The nature of the event was not taught in the school I attended in Paris as a child. I never heard anyone—anyone—refer to it, not my parents, not their friends, not Jewish acquaintances whose arms bore concentration camp tattoos. 

So my playwright friend P and I started wondering about the origins of anti-Semitism in Europe and elsewhere, because the continent’s history—be it French, Italian, Spanish or German, Swiss, Belgian, Austrian or Portuguese—is rife with violent incidents, faith-based massacres, deportations and discriminations. They’re there, just below the surface, rarely spoken about yet all too obvious.
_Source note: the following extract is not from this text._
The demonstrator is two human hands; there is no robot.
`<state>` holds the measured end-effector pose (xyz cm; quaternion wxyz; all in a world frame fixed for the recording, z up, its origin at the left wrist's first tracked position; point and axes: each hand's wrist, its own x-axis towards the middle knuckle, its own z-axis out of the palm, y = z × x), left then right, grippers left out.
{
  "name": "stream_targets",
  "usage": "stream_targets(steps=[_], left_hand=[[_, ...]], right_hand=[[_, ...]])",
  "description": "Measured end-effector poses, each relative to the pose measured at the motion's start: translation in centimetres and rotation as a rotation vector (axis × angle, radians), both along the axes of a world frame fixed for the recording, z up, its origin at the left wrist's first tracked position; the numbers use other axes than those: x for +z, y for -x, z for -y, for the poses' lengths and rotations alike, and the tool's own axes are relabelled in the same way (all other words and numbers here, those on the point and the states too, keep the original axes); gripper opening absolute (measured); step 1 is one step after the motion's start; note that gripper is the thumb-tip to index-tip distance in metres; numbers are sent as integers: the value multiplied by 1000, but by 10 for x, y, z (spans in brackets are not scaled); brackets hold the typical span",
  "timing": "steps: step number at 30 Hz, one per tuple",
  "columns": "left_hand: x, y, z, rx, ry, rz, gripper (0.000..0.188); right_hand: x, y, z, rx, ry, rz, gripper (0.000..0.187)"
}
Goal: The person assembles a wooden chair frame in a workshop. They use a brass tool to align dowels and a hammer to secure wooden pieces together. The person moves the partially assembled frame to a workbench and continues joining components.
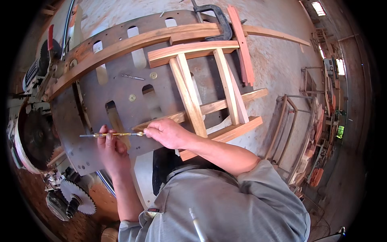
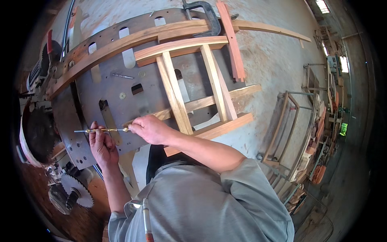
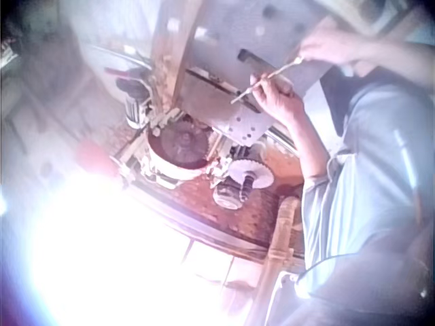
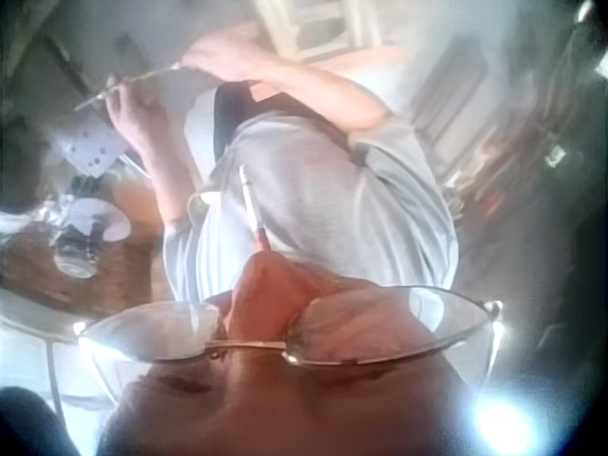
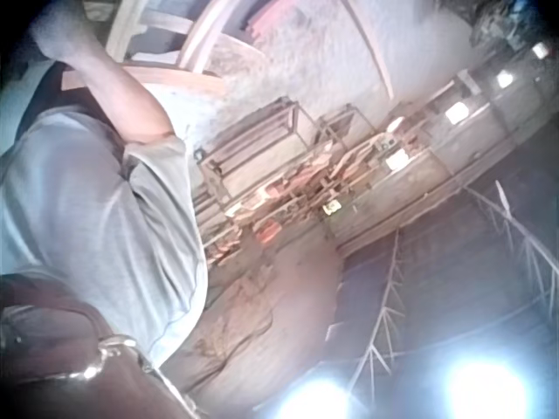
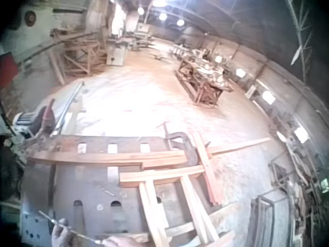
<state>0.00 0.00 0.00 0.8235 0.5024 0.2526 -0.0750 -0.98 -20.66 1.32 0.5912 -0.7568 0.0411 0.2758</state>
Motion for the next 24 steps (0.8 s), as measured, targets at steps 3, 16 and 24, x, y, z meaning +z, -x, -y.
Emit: stream_targets(steps=[3,16,24], left_hand=[[8,-4,6,19,139,42,30],[3,-3,20,-77,253,-4,29],[-3,3,25,8,153,-100,14]], right_hand=[[1,0,2,-34,-18,32,32],[-5,3,12,-114,-199,-209,29],[9,-2,11,-283,-325,-241,19]])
According to most scholars, anti-Semitism may date back to the third century BCE. Alexandria was then the home of the largest Jewish community in the world. Edward Flannery, author of The Anguish of the Jews: Twenty-Three Centuries of Antisemitism, first published in 1965, quotes an Egyptian priest and historian of the period who wrote that the Jews were expelled from Egypt for being lepers. One of the earliest anti-Jewish edicts, promulgated by Antiochus Epiphanes circa 170-167 BCE, sparked the revolt of the Maccabees in Judea. The ancient Jewish philosopher Philo of Alexandria described an attack on Jews in Alexandria in 38 CE in which thousands of Jews died.

In later times, passages in the New Testament were often quoted to support discriminations against the Jews, and according to Wikipedia when Rome turned to Christianity in the 4th century,  “Jews became objects of religious intolerance and political oppression. Christian literature began to display extreme hostility to Jews, and this occasionally resulted in attacks on Jews and the burning of synagogues.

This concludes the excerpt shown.